> _WHAT IS NEEDED_: The answer should be a number alone: the count of lines in the listing below that include "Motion".

> _DATA TO PROCESS_:
******************************

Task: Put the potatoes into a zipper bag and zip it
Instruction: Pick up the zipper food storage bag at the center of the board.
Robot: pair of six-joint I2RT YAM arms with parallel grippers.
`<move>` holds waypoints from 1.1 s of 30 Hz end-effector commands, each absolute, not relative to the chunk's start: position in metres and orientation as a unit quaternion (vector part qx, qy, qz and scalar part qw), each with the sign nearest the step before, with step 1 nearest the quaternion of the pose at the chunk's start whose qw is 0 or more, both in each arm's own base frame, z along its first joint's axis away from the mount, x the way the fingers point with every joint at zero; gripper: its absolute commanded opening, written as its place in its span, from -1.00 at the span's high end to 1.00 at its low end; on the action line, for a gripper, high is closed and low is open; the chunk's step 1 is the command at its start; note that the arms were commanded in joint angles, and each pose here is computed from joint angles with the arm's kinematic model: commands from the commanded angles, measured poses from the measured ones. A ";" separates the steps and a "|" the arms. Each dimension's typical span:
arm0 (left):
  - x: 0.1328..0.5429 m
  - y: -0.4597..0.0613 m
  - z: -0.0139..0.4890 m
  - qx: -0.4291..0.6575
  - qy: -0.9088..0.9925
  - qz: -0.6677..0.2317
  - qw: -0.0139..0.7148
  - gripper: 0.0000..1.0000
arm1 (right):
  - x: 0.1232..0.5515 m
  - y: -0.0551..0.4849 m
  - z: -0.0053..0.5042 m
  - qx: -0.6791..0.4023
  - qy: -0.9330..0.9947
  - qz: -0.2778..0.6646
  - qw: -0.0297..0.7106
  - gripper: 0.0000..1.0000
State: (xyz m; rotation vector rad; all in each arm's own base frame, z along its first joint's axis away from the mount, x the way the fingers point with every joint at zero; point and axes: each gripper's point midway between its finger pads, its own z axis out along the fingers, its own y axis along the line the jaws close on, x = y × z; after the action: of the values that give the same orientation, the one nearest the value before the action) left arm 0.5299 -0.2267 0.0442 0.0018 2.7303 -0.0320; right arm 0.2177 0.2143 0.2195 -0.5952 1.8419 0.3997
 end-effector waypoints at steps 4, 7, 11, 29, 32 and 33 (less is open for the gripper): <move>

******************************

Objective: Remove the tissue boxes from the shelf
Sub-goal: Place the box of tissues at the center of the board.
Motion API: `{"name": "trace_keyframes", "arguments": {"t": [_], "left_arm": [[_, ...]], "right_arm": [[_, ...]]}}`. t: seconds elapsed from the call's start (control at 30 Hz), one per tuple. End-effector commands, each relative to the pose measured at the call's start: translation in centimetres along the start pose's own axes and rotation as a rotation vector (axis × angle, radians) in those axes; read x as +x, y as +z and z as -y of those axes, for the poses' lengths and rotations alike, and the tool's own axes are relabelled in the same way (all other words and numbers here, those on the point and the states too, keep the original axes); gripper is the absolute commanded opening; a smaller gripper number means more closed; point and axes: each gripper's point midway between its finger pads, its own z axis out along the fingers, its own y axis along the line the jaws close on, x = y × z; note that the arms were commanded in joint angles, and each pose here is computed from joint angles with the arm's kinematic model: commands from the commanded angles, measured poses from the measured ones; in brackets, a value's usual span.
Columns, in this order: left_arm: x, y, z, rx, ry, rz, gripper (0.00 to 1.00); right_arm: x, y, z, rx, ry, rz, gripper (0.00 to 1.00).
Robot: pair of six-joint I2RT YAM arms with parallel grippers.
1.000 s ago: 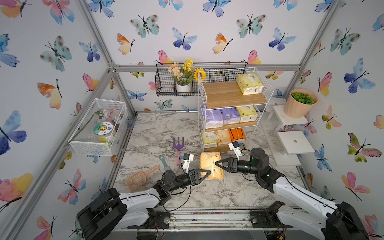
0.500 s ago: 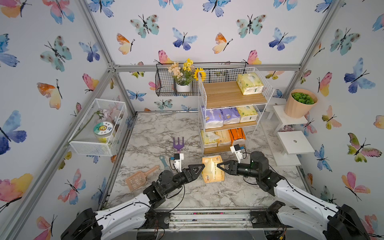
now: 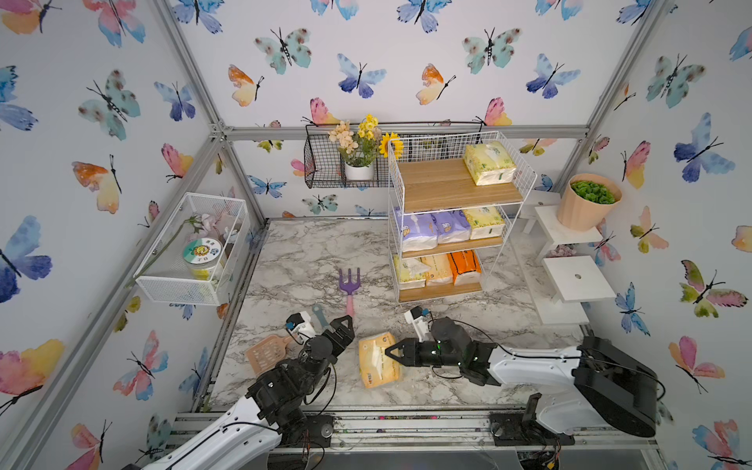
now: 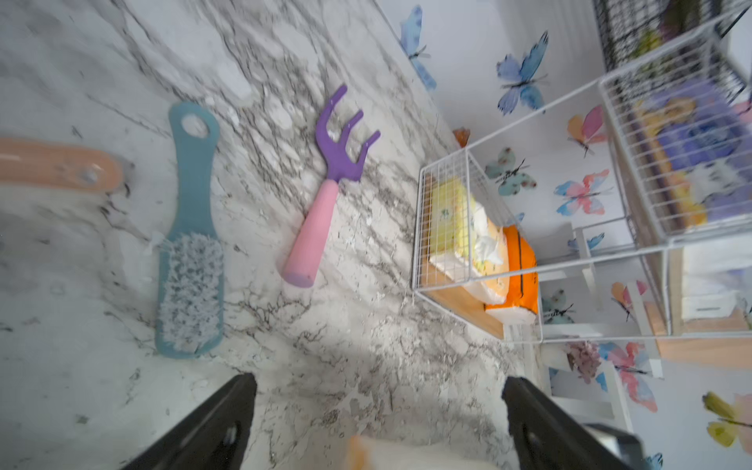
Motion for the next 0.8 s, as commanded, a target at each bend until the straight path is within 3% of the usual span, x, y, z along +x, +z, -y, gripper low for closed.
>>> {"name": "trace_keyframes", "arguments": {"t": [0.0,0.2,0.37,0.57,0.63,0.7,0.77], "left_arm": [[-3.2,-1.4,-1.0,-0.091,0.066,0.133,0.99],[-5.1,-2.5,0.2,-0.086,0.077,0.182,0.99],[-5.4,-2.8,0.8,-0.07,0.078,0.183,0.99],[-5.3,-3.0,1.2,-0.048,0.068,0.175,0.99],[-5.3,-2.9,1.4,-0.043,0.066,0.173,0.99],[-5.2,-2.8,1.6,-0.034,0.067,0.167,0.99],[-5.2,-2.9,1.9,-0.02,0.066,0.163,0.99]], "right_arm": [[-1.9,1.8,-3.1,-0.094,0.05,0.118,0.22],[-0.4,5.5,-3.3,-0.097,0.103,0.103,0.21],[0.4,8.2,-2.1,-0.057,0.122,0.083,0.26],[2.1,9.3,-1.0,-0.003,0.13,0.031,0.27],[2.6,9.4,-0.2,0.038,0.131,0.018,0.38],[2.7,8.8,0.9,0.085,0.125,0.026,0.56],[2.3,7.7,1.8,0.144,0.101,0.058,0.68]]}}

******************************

> _OUTPUT FOR THIS EXERCISE_: 2